WHAT YOU HAVE TO DO
Return only the stretch of the material below that begins with the line containing "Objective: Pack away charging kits" and ends with the line containing "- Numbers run", exactly; both of those lines belong to it.

PROVIDED DATA
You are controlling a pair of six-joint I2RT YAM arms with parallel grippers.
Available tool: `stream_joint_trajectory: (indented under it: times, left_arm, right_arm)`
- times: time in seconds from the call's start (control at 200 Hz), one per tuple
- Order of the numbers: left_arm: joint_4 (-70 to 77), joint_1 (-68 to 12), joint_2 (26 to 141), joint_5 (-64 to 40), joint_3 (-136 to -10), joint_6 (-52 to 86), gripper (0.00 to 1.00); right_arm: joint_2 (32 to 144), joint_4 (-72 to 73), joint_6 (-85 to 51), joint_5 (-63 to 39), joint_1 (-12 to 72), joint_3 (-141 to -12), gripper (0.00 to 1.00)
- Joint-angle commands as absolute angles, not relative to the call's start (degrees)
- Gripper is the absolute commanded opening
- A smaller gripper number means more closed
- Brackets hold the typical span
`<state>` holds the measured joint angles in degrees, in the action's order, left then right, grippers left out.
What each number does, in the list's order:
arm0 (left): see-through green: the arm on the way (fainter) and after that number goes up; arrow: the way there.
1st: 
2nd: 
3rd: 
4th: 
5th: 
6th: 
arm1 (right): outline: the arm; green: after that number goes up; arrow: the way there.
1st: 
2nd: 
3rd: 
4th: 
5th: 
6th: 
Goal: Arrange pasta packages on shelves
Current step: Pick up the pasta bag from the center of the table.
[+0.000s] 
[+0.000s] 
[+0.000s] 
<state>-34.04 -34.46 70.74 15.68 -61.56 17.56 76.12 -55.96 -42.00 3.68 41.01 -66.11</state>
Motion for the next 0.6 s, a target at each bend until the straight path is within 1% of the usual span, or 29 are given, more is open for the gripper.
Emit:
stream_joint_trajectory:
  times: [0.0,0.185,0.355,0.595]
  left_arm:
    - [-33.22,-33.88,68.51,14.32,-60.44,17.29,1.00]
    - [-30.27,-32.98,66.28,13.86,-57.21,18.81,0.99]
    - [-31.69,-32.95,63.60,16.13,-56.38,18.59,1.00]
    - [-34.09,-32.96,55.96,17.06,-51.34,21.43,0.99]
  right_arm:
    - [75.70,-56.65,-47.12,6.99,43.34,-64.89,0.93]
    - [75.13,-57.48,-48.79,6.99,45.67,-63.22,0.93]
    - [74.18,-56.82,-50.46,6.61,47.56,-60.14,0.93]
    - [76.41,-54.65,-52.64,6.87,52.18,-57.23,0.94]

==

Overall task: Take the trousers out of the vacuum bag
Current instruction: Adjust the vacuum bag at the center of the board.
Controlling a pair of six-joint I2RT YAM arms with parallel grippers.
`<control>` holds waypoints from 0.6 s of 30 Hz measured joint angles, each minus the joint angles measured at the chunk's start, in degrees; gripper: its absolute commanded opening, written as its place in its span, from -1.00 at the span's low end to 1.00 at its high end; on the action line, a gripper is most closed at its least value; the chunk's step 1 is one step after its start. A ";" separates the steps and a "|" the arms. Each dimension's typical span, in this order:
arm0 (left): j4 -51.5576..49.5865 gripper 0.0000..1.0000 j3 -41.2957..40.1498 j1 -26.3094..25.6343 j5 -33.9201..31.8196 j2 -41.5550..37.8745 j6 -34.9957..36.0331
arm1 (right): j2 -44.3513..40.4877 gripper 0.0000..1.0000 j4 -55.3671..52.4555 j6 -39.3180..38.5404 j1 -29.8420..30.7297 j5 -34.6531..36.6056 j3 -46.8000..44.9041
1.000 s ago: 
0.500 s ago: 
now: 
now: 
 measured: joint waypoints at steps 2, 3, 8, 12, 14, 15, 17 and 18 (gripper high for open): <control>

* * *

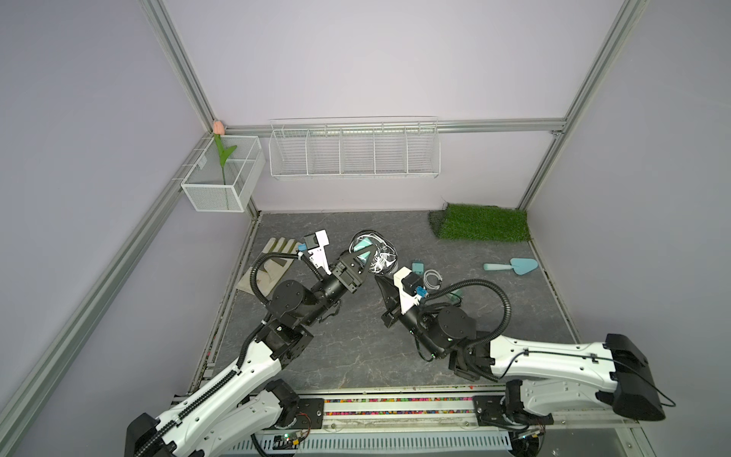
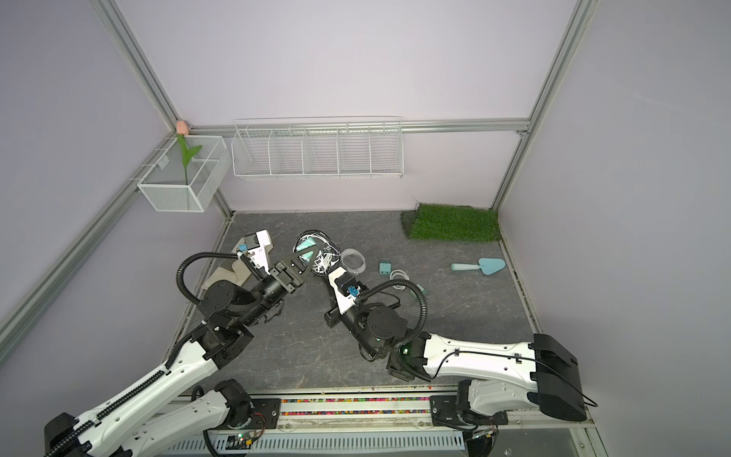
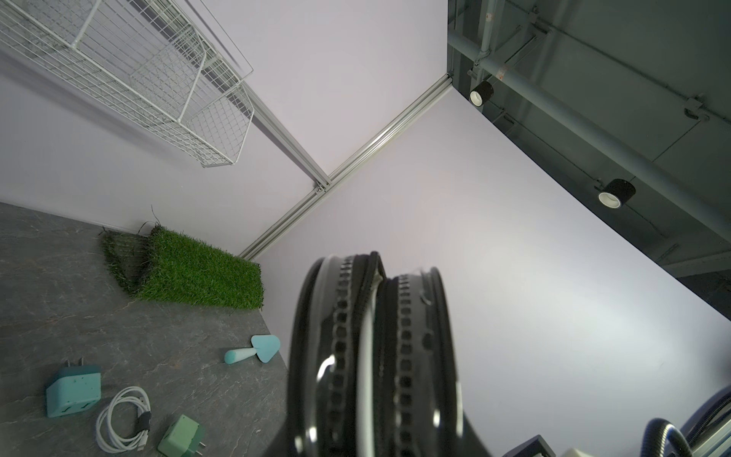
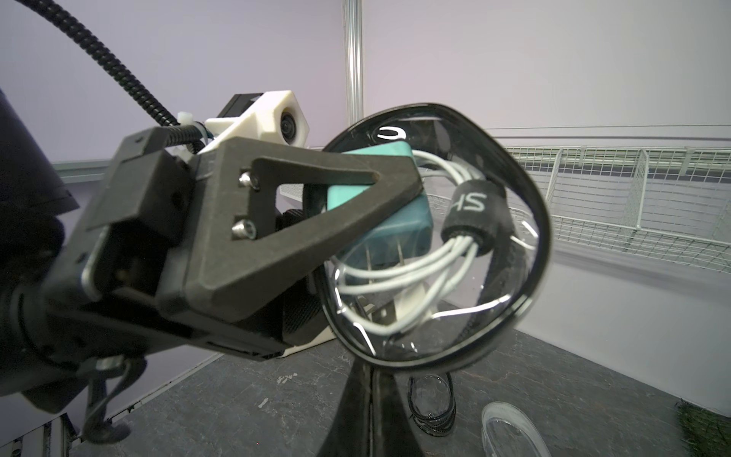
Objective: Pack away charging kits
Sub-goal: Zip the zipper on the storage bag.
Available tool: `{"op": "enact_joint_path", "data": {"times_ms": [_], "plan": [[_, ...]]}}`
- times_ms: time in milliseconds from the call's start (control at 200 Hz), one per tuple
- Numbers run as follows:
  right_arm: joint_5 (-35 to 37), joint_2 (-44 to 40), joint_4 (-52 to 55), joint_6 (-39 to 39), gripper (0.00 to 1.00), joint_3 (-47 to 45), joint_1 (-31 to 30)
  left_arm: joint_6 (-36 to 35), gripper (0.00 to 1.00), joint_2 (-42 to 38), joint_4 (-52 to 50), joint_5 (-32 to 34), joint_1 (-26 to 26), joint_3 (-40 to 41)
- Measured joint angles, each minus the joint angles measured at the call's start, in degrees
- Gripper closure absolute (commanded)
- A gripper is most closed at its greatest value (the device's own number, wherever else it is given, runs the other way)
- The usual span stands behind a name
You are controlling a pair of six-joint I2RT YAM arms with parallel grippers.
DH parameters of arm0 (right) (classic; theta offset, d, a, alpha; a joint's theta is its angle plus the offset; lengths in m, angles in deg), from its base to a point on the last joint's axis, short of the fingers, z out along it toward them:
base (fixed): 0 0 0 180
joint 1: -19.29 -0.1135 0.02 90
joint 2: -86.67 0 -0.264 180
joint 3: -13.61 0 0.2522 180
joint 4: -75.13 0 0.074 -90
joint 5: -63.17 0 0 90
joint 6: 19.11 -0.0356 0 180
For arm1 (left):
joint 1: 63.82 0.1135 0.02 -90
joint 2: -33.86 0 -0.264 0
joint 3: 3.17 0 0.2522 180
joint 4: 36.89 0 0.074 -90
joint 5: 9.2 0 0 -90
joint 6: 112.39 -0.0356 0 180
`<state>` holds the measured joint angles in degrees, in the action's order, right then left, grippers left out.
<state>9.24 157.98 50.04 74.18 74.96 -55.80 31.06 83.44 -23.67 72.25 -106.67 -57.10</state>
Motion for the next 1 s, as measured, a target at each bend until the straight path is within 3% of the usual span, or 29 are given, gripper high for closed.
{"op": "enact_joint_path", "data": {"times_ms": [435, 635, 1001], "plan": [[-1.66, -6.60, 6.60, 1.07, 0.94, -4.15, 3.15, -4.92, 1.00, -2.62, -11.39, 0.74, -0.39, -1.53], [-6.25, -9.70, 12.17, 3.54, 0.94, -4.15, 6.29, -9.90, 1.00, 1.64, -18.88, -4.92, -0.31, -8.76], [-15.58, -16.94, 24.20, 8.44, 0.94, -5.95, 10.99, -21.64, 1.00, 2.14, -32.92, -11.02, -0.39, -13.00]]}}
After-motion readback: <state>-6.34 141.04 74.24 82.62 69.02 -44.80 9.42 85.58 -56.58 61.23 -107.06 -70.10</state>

THE COMPLETED TASK
Objective: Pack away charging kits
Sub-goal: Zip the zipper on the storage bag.
Available tool: `{"op": "enact_joint_path", "data": {"times_ms": [_], "plan": [[_, ...]]}}`
- times_ms: time in milliseconds from the call's start (control at 200 Hz), one per tuple
- Numbers run as follows:

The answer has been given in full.